## What you are asked to do:
Copy all entries exactly.

---------- Records for this exercise

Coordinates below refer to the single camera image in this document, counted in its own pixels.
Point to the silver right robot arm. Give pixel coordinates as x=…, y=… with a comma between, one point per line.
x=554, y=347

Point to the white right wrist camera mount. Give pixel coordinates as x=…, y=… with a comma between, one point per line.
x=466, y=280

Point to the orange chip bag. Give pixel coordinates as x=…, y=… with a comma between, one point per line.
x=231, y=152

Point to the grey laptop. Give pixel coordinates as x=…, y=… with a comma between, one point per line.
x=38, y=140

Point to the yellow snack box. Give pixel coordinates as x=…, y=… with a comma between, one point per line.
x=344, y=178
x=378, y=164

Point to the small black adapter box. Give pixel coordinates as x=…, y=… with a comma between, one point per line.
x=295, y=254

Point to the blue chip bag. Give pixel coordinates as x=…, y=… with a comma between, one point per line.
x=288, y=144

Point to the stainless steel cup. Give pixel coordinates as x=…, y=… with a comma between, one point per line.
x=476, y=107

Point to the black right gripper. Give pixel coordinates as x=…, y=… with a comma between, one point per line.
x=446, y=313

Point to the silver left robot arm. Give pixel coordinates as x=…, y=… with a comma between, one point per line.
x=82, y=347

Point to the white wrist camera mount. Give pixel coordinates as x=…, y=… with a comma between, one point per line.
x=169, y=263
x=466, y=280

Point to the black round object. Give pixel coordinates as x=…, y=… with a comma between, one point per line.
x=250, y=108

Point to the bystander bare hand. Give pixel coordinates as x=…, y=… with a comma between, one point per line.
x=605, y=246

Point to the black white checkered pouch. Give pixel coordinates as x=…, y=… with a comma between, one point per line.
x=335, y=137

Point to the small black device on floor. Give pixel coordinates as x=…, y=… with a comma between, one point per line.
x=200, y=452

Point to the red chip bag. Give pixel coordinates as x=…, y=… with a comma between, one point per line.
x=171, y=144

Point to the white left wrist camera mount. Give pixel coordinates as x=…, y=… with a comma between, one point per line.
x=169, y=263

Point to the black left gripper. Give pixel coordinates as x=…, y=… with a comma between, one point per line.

--------------------

## Your response:
Coordinates below refer to the single camera image in this document, counted in its own pixels.
Point to the silver right robot arm. Give pixel coordinates as x=…, y=… with a comma between, one point per line.
x=554, y=347

Point to the white right wrist camera mount. Give pixel coordinates as x=…, y=… with a comma between, one point per line.
x=466, y=280

Point to the orange chip bag. Give pixel coordinates as x=…, y=… with a comma between, one point per line.
x=231, y=152

Point to the grey laptop. Give pixel coordinates as x=…, y=… with a comma between, one point per line.
x=38, y=140

Point to the yellow snack box. Give pixel coordinates as x=…, y=… with a comma between, one point per line.
x=344, y=178
x=378, y=164

Point to the small black adapter box. Give pixel coordinates as x=…, y=… with a comma between, one point per line.
x=295, y=254

Point to the blue chip bag. Give pixel coordinates as x=…, y=… with a comma between, one point per line.
x=288, y=144

Point to the stainless steel cup. Give pixel coordinates as x=…, y=… with a comma between, one point per line.
x=476, y=107

Point to the black right gripper. Give pixel coordinates as x=…, y=… with a comma between, one point per line.
x=446, y=313

Point to the silver left robot arm. Give pixel coordinates as x=…, y=… with a comma between, one point per line.
x=82, y=347

Point to the white wrist camera mount. Give pixel coordinates as x=…, y=… with a comma between, one point per line.
x=169, y=263
x=466, y=280

Point to the black round object. Give pixel coordinates as x=…, y=… with a comma between, one point per line.
x=250, y=108

Point to the bystander bare hand. Give pixel coordinates as x=…, y=… with a comma between, one point per line.
x=605, y=246

Point to the black white checkered pouch. Give pixel coordinates as x=…, y=… with a comma between, one point per line.
x=335, y=137

Point to the small black device on floor. Give pixel coordinates as x=…, y=… with a comma between, one point per line.
x=200, y=452

Point to the red chip bag. Give pixel coordinates as x=…, y=… with a comma between, one point per line.
x=171, y=144

Point to the white left wrist camera mount. Give pixel coordinates as x=…, y=… with a comma between, one point per line.
x=169, y=263

Point to the black left gripper. Give pixel coordinates as x=…, y=… with a comma between, one point per line.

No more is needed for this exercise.